At around half past seven in the evening that boy gained his conscious and just as when he was starting to hold grasp about where he was right then and he started trembling and cried mortifyingly. We tried to calm him down but doing so worsened his condition. He was not able to understand us I suppose? Those cries of terror were very overwhelming. We tried to give him water but he was neither understanding us nor were we able to understand what he was saying while all crying and shouting. The professor thus came up with tranquilizer, that was the only handiest thing there. "He may be going through a panic attack" he exclaimed. After having a dose, the patient slumbered deep. One problem settled but the thing that was puzzling us more was that the boy had blue marks on his back and on the top of that he then got a high fever that might have been induced due to trauma and the earlier panic attack.
"He will not be able to make it by the look of how he is doing." I mumbled while looking at the boy who was quivering and panting in pain and discomfort. "Professor say, if you were to be in the places of this boy right now lying here all aware of the perfect probability of the event of death to occur, what could have been your last wish?" I asked to professor. My chest felt heavy while asking him and the professor replied after a brief pause. "I don't know really. It must be painful. Painful enough for a person to loss all senses and sanity let alone the memories and thoughts to come across. But I guess why don't we contact his parents or peers or relative?" chocked up a little and continued, "Even if he is not in the right state to think of or remember the precious memories shared with them, at least he will not die on the deathbed all alone. His loved ones will remember those sweet bower memories for him." Even behind that wide and thick glasses of his I could see professor's eyes to be filled to brims just as like the Farakka Barrage all ready and set to open its gates during floods.

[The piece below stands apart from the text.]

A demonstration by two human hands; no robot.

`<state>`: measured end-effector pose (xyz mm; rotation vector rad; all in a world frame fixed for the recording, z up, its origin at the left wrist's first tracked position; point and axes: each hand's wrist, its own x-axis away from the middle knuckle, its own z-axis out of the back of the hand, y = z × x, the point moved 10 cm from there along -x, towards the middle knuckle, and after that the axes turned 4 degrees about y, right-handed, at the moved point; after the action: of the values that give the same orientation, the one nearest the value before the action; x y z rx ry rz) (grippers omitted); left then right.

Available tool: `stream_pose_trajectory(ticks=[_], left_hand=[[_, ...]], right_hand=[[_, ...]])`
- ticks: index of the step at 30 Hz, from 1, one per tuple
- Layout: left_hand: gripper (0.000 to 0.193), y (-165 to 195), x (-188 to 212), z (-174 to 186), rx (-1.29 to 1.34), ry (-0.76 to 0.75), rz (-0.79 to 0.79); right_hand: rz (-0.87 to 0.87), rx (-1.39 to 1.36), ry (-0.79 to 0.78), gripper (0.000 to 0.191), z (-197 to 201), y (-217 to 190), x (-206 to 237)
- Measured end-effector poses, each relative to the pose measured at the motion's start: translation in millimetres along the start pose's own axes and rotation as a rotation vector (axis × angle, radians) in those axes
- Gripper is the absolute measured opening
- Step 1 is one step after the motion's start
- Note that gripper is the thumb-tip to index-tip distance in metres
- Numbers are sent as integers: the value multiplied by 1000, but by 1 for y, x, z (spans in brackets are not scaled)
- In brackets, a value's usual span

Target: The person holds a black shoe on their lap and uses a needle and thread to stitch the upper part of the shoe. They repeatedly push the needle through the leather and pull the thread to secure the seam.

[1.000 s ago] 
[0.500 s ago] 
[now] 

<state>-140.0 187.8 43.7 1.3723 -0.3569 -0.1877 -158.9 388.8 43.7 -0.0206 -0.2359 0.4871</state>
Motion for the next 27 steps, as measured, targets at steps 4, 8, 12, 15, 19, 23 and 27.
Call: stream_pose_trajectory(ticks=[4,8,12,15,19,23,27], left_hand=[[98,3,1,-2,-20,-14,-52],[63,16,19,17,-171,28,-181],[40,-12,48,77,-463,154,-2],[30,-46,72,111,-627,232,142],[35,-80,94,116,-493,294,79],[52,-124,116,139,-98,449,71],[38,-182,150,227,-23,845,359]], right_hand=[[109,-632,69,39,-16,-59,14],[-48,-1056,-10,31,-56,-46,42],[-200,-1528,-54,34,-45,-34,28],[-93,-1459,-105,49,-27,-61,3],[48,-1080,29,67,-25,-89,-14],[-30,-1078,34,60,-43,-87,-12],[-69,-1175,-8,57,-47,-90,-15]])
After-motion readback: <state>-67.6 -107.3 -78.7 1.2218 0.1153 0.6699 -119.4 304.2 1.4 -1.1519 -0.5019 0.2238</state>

We then went to the down town and searched for Ramanujan's family or anyone who knew him. After a while, at the end of the daily market we finally found his family. After describing them briefly about how we found him while cautiously leaving the facts of the appearance of that creature, we rushed our way back taking them along us.
The boy was half awake and anyone at one look could say he is about to die. His parents and his little sister until the last of his salvation stayed with him and recalled all the bitter sweet moments they had together and chanted "Hari Oom. Hari Oom Hari Oom." to his ears when he took his last breath. We then cremated him on a secular area on the beach and prayed for his wellbeing and peace in his afterlife.
We paid our respect to that little boy and came back to professor's house. By then it was already midnight and of what professor and I witnessed together was still unbelievable. The professor suggested me to stay with him to stay with him until the end of the disclose of that case to which I agreed eagerly.
The whole day was over and in few hours the sun will rise. We then went to bed at half past three but neither of us was sleepy. The whole day we had not had anything but that bland Darjeeling tea that professor brewed in the morning and thus we were both hungry but in a different way. The hunger in our stomach by then had transcended into the hunger of curiosity and desperation to disclose that case.